Francesco Orrù 50enne di Maracalagonis avrebbe colpito il rivale, Gesuino Saba di Bultei, con un seghetto trasformato in un rudimentale stiletto. Salvo per miracolo
ALGHERO - Tragedia scampata nell'Istituto penitenziario della Riviera del Corallo nella tarda serata di lunedì, a causa di una violenta lite tra due detenuti del carcere di Alghero. Francesco Orrù, di 50 anni, di Maracalagonis, condannato per duplice omicidio, avrebbe colpito il rivale, Gesuino Saba, 55enne di Bultei (che sconta una la pena per uxoricidio), con un seghetto trasformato in uno stiletto.

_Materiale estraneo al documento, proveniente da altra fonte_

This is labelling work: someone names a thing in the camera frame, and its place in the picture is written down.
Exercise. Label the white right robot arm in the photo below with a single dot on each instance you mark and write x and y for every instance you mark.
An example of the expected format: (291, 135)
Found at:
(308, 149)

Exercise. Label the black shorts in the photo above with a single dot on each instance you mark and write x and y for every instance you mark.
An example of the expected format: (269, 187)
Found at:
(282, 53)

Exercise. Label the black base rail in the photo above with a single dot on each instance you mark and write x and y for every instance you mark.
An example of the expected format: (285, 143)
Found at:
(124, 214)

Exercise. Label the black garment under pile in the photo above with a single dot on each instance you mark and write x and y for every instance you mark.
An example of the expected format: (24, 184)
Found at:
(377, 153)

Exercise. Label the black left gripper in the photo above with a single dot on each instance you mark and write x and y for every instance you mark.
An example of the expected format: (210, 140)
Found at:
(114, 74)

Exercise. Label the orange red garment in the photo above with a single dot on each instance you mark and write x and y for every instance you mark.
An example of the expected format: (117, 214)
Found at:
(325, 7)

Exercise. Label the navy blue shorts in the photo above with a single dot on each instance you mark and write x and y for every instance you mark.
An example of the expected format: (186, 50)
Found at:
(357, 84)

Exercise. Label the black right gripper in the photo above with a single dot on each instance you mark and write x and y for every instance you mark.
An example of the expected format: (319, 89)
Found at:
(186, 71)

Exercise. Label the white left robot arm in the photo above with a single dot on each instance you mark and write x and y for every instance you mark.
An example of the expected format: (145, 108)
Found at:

Il ferito sarebbe stato soccorso e accompagnato d'urgenza al Pronto Soccorso dell'ospedale Civile di Alghero dove i medici lo avrebbero suturato con 50 punti, notificandogli 15 giorni di cure. Il rischio è stato grande considerato che la lama non ha reciso la giugulare solo per pochi centimetri.
Il drammatico epilogo, che avrebbe potuto avere conseguenze ben peggiori, potrebbe essere collegato anche alla precaria situazione in cui versa il carcere di Alghero, con un tasso di sovraffollamento superiore al 40%.
Dati recentemente rilevati pubblicati nel rapporto annuele sulle carceri sarde redatto dalla Uil.